With the start of CBB season last week, the SB Nation blog covering Mid-Majors (Mid-Major Madness) introduced a new fantasy game, Mid-Major Stock Exchange. The premise, similar to the stock market, is to create a portfolio with $500.
I’ll be honest, I don’t watch a lot of mid-major basketball. Mostly just nationally televised games and the Aggies. This seemed like a prime chance to flex Linear and Integer Programming. Linear and Integer Programming is used in many industries to focus on resource allocation, the goal is to find optimal solutions.
In my case, I wanted to optimize returns on mid-major teams. Here is where I encountered the first problem, this is the pre-season and we have not had any games (or previous history in this game) to identify returns. However, if I can correlate team rankings (created from analytics methods) with the cost set it’s possible to estimate potential returns.
Team Ranking-Cost Correlations
If anyone’s interested, I’d definitely look at @brian_lefevre1 work. I used a variation of his pre-season ranking system. First let’s take a look at how the rankings compare to the cost set.
The rankings and the cost are similar enough, that I’m confident with using the standard errors of the team rankings as part of a random walk to estimate the cost in the future. The team rankings are derived from a linear regression, estimating the adjusted efficiency margins.
Estimating Future Costs
Random Walk forecasting looks something like this:
\[\begin{align*} y\_{1} = y\_{0} + e\_t \\ y_{1} = y_{0} + e_t \end{align*}\]
In our case, cost will be estimated as follows
\[\begin{align*} C_{1} = C_{0} (1+\mathcal{N}(\mu,\sigma)) \\ C_{2} = C_{1} (1+\mathcal{N}(\mu,\sigma)) \end{align*}\]
The rowwise function in dplyr is key here, otherwise we would use the same random number to estimate future costs for these teams. Later when determining the returns, the differences would all be the same.

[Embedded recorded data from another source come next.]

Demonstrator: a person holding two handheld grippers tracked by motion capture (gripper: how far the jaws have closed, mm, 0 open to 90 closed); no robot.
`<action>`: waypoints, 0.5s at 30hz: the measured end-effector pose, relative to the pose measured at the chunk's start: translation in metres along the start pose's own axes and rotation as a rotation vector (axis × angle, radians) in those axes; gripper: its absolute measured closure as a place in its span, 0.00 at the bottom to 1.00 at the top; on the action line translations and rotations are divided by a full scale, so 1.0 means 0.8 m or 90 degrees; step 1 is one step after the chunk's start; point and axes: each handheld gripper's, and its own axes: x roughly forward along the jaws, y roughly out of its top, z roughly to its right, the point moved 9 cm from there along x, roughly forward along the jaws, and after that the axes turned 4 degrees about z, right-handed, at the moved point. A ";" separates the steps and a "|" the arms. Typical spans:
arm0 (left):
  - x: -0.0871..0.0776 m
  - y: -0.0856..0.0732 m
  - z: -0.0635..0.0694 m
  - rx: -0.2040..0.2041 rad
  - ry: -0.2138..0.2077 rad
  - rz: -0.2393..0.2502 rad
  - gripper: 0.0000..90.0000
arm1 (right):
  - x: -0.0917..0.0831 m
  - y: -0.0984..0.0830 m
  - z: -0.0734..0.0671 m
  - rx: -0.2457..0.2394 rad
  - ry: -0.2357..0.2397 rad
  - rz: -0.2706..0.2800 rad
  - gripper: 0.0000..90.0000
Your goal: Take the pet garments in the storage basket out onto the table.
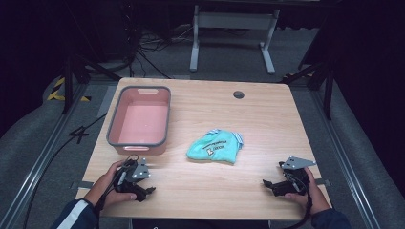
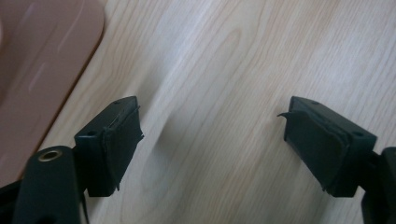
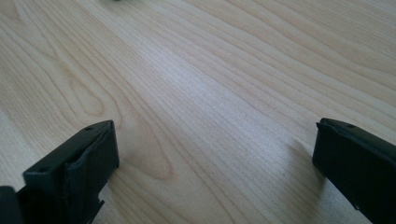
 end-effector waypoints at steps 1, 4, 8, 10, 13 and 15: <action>-0.002 -0.004 0.000 -0.011 -0.001 0.006 0.20 | 0.000 0.000 0.000 0.000 0.000 0.000 0.01; -0.005 -0.018 -0.006 -0.058 -0.010 0.051 0.18 | 0.000 0.000 0.000 0.000 0.000 0.000 0.01; -0.006 -0.035 -0.010 -0.114 -0.030 0.131 0.17 | -0.001 -0.001 0.000 0.002 -0.003 0.000 0.01; -0.007 -0.037 -0.011 -0.116 -0.031 0.133 0.17 | -0.002 -0.002 0.000 0.004 -0.004 0.001 0.01; -0.007 -0.037 -0.011 -0.115 -0.031 0.133 0.16 | -0.002 -0.002 0.000 0.003 -0.004 0.001 0.01; -0.007 -0.037 -0.011 -0.114 -0.032 0.133 0.17 | -0.002 -0.002 0.000 0.002 -0.006 0.000 0.01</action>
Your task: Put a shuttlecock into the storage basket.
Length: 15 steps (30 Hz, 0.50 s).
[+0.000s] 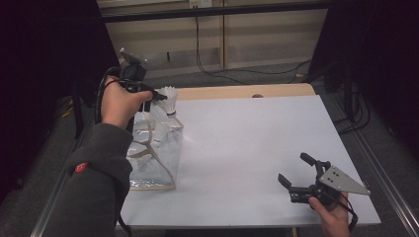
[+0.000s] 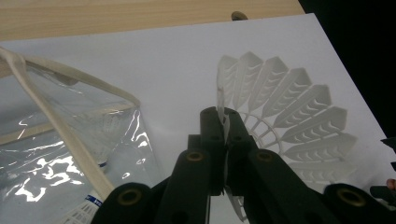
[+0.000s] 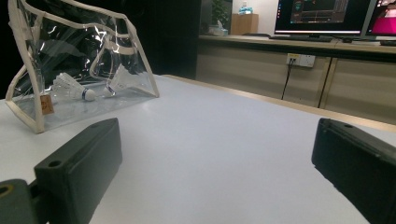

There are a few teams that have just joined the D-1 ranks or for some reason data is missing. For this, I imputed values based on similar teams. Similarity was defined by teams who had a similar cost (within a 5% margin). The code for this can be seen below.
ecdf_fun <- function(x,perc) ecdf(x)(perc)
impute_values <- function(df){
inds <- which(is.na(df$predTeamRk))
for(val in inds){
cost_search <- df[val,'Cost'] %>% pull()
percent_val <- ecdf_fun(sort(df$Cost),cost_search)
top_pct <- percent_val + 0.05
low_pct <- percent_val - 0.05
range_val <- quantile(df$Cost, probs = c(low_pct, top_pct))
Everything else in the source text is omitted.